Problems with ner.manual on short, dynamic task queue with batch_size 1

I was asked to create an interface where a user could paste in unlabelled examples (for NER tagging) in a text box, submit, and immediately annotate the example.

I wanted to use Prodigy for this, so I thought of using an on-disk queue that the text-box callback appends to, and a custom Prodigy loader pops tasks from. This means that when the queue is empty, the loader has to either yield some dummy value or simply wait to yield a value until there is an example in the queue. I obviously have to set the batch_size to 1, otherwise Prodigy waits for multiple examples to be submitted before displaying any to be labelled.

I have stumbled across some issues here. At first, the annotation UI just shows "Loading..." when it's waiting for a task to be available. I then submit a task, and the loader immediately picks it up from the queue. After the task has been annotated, if there is another task in the queue Prodigy loads that, but if it's empty it's just supposed to stay on "Loading..." until a task comes in. But sometimes (and I haven't been able to figure out what the circumstances are, it seems quite random) it shows up with "No tasks available". As soon as there is a task available this message disappears and the next task shows up for annotation, but the problem is that previously annotated tasks seem to get lost when the "No tasks available" screen shows up.

Another issue I've seen is that if the "Loading..." screen is showing and I want to stop annotating and save the progress, pressing the Save button doesn't do anything until a new example comes in. Meaning data isn't saved at all unless I submit a new unlabelled example.

I know this is quite niche and not really the intended usage, but if you have any idea what's going on and how to fix it that would be great. It's such a good UI for annotation, so would love to be able to use it to work on a dynamic task queue.
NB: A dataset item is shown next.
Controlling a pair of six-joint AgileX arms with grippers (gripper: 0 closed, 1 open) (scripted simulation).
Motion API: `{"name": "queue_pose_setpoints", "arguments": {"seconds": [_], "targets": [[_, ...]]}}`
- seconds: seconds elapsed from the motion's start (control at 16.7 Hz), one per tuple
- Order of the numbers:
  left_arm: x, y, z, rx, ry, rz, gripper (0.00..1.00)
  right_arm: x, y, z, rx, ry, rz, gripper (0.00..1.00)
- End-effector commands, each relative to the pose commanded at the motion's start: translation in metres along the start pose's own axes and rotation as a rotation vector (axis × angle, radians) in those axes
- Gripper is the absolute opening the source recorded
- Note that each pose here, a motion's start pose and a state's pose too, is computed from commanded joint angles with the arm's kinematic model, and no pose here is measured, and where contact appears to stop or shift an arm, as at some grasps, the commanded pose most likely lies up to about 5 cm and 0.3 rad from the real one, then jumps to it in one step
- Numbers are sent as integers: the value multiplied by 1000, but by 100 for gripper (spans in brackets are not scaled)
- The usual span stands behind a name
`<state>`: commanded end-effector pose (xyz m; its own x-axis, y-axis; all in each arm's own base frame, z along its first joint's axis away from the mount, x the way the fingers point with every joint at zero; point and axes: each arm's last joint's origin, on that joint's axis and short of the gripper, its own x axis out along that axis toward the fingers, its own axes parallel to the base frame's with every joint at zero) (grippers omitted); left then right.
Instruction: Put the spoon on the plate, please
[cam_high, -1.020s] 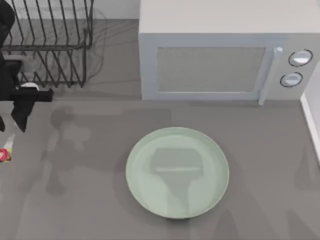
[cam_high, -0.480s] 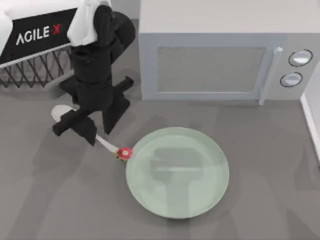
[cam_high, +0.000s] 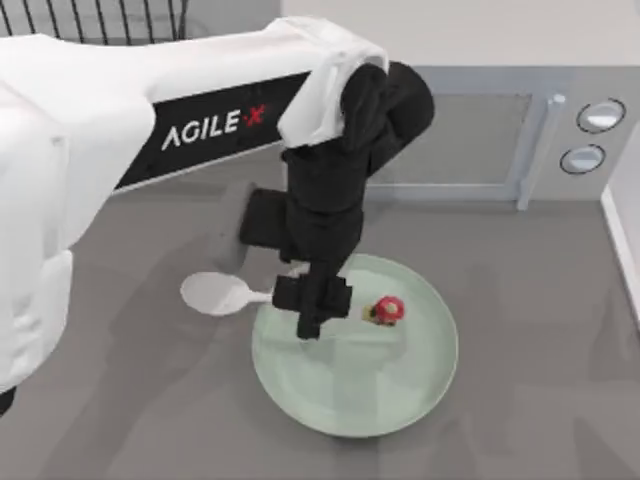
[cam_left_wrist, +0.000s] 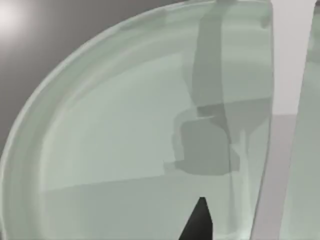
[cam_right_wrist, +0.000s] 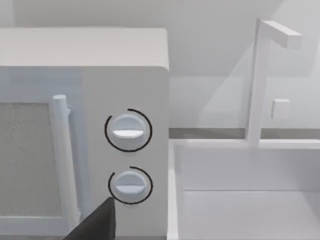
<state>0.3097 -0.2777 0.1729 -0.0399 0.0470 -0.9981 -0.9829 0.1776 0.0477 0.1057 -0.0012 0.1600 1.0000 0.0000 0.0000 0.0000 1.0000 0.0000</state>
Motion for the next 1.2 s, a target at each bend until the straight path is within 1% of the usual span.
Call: {"name": "queue_pose_setpoints", "arguments": {"seconds": [0.18,0.36,0.78,1.2], "targets": [[-5,11,-21,-95,13,-35,0,0,0,0,0,0,0,100],[-7,15,-29,-126,19,-48,0,0,0,0,0,0,0,100],[-6,15,-28,-126,18,-42,0,0,0,0,0,0,0,100],[-6,26,-47,-51,88,-63,0,0,0,0,0,0,0,100]]}}
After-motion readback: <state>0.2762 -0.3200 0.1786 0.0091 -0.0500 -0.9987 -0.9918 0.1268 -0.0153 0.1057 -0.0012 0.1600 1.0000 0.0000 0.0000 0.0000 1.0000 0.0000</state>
I can try to post some minimal code examples if needed.

My guesses at the issue:

  • The UI is probably blocked by the "Loading..." state and therefore isn't able to save examples unless it goes to the "No tasks available" state or there is a task displayed.
  • Race condition or some weird thing like that causing the UI to go to the "No tasks available" state rather than stay on "Loading..." when it's waiting for the loader to yield the next task.

FYI, the only "fix" I've found is for the loader to return a unique dummy example when the queue is empty ({"text":"This is a dummy example, please ignore. XYZ123_random_sequence"}).

Thanks for the detailed report and analysis! You're using Prodigy 1.9+, right? And have you tried the "instant_submit": true setting? This will immediately send an answer back when you hit accept/reject/ignore, before requesting the next batch. It does mean you can't undo, but it should resolve some of the saving issues.

The "No tasks available" message is shown if the next batch returned by the stream is an empty list. Typically, this means that there's nothing left – but there are some edge cases where that's not necessarily true. In 1.9, we also switched over to FastAPI and async, which is great, but also makes some parts of the server behave slightly differently. This issue came up the other day and my current theory is that maybe the batching logic is executed in parallel, so while batch A is still loading, batch B finishes with an empty list, which makes Prodigy think that it's over. We're currently trying to come up with a solution for this.

I've had the "No tasks available" problem with both 1.8.5 and 1.9.x. I'm pretty sure my loader generator isn't exiting, it's a while True: loop with a yield at the end.

I haven't tried using "instant_submit": true, but this might be what I have to do.